Los prejuicios de la homosexualidad se ciernen sobre las sombras de algunos personajes de Fernández. Donde más y mejor se apunta en esta dirección es sin duda en el cuento “Oye Salomé”. El narrador debe cumplir con su masculinada para demoler aquella sentencia de su abuela: “Prefiero verte muerto a que seas un pervertido, un maricón”. Los espacios eróticos de este relato se mueven a contraluz con la poesía, el cuerpo, la pubertad y el orgasmo. Para Fernández puede haber un sexo del cuerpo, y otro espiritual, inmodificable. El narrador de “Oye Salomé” se quedó entre el rojo y el azul, en la indeterminación, gracias a la educación de la abuela y sus consejos sabios. “Prefiero verte muerto”. El hermano del narrador se mató; en cambio, él vivió para cumplir una misión desacralizadora: mediante el coito con un pedazo de carne, puta de profesión, renacía él destruyendo a su abuela, a la ciudad donde vivió su infancia, al cura que lo confesaba, a sus amigos que lo creían impotente, a las putas que nunca se pudo coger. Y aquí Fernández se mueve efectivamente entre la cogedera y una irremediable cursilería, la voluntad de espiritualizar espasmos, de las que no están libres varios momentos de Los desfiguros de mi corazón: “Echada sobre mí (anda, tócame más) mis yemas en su gruta. íCuánta, cuánta felicidad! Yo, el agua por ahora; ella el balandro. Después las gotas ella, yo el velero. `Detente, amor. No infundas ese aliento/tan rápido a las brisas./Aminora un poco el paso. Da a tu movimiento/un nuevo ritmo ahora'”.

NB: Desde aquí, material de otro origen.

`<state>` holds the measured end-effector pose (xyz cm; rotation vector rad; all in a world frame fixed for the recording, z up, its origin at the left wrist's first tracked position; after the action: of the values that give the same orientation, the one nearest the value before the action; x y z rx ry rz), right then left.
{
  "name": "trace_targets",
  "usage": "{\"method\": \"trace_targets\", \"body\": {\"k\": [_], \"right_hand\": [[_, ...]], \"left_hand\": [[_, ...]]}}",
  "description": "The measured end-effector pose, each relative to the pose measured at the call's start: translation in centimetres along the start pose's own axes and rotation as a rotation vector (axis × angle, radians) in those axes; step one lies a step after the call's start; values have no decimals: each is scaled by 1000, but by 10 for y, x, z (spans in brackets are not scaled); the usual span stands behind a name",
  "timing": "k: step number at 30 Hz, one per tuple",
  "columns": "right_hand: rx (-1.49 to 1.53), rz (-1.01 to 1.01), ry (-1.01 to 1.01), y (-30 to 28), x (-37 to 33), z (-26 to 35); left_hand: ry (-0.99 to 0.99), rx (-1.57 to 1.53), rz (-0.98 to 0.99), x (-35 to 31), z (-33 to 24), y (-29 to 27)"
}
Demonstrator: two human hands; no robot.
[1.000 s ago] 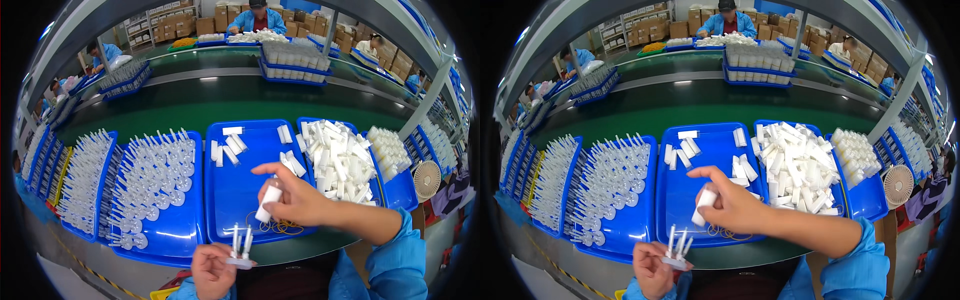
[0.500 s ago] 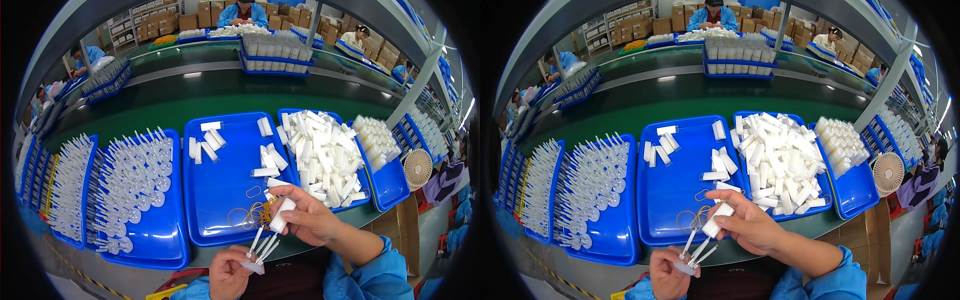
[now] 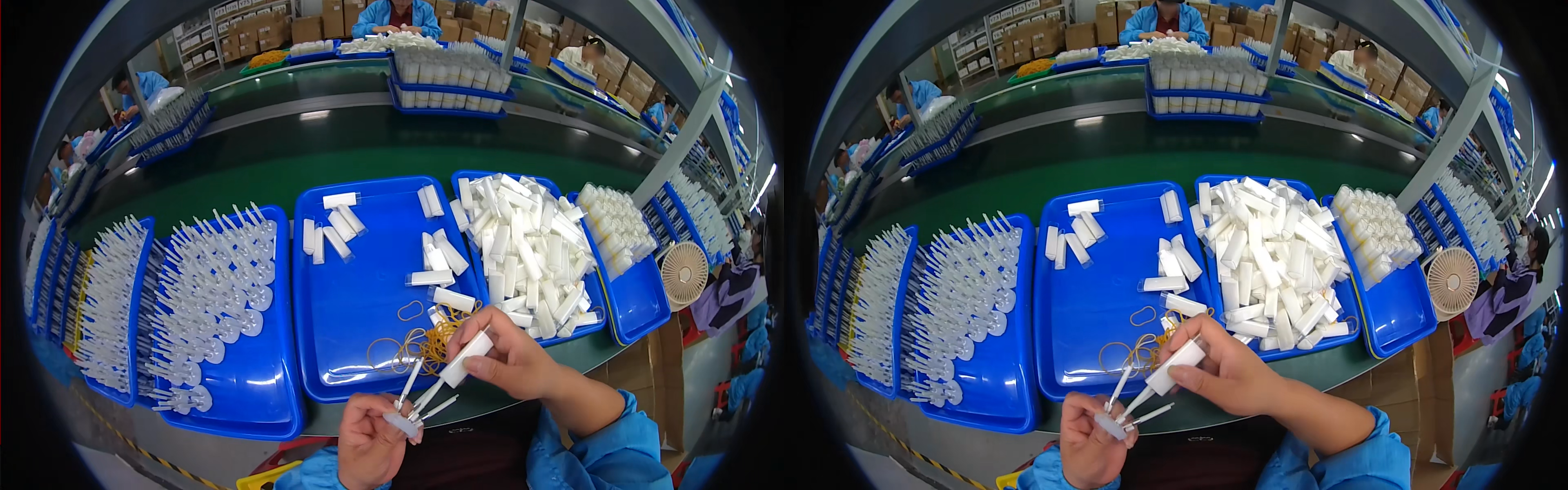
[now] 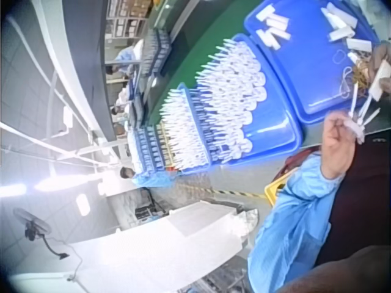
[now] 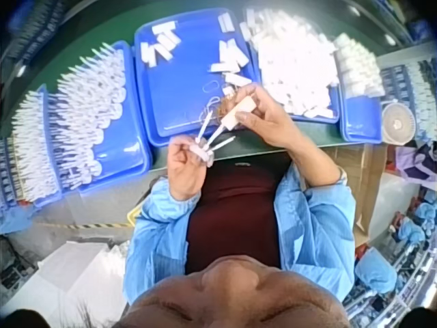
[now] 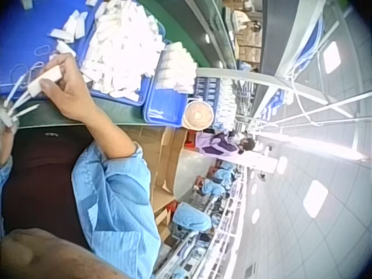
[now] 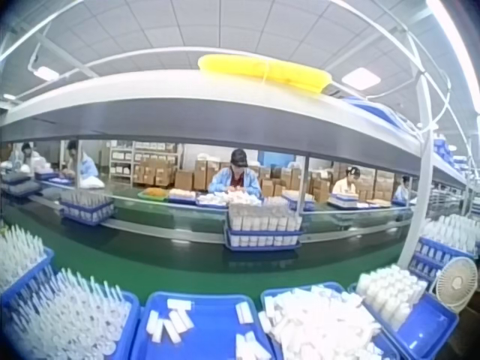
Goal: Assembling electronic atomizer components by bundling plastic tubes and bases with rubber bands.
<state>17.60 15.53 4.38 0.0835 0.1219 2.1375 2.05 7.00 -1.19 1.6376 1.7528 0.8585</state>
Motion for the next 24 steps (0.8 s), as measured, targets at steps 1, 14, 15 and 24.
{"method": "trace_targets", "body": {"k": [1, 14, 15, 24], "right_hand": [[-328, 9, -95, -3, -1, 8], [-205, 16, 27, 4, -1, 1], [-260, 20, 7, 6, 0, 0], [-279, 43, -118, 37, 1, -16]], "left_hand": [[-10, -4, -27, 0, 1, -1], [94, 6, 79, 6, 8, -1], [109, -12, 108, 7, 8, -1], [102, -133, 50, 8, 7, -3]]}}
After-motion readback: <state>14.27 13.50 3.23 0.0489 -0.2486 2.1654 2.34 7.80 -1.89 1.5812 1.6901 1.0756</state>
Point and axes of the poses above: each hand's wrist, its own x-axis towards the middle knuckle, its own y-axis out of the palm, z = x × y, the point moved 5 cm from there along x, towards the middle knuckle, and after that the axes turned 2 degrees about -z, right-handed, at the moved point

Los desfiguros de mi corazón parece la síntesis de los pespuntes que su autor había anunciado -o desfigurado- en sus obras anteriores, con la peculiaridad de ahora Fernández ha trocado el cielo por la tierra con sólo poner en movimiento a la experiencia cotidiana por medio de la imaginación. Es un procedimiento que aún puede limpiarse de rebabas excelsas, de Greta Garbo-pero-también-Sor Juana, de diez gramos de espíritu por un kilogramo de carne, y ser convocado para que, en lo sucesivo, haga más tierra.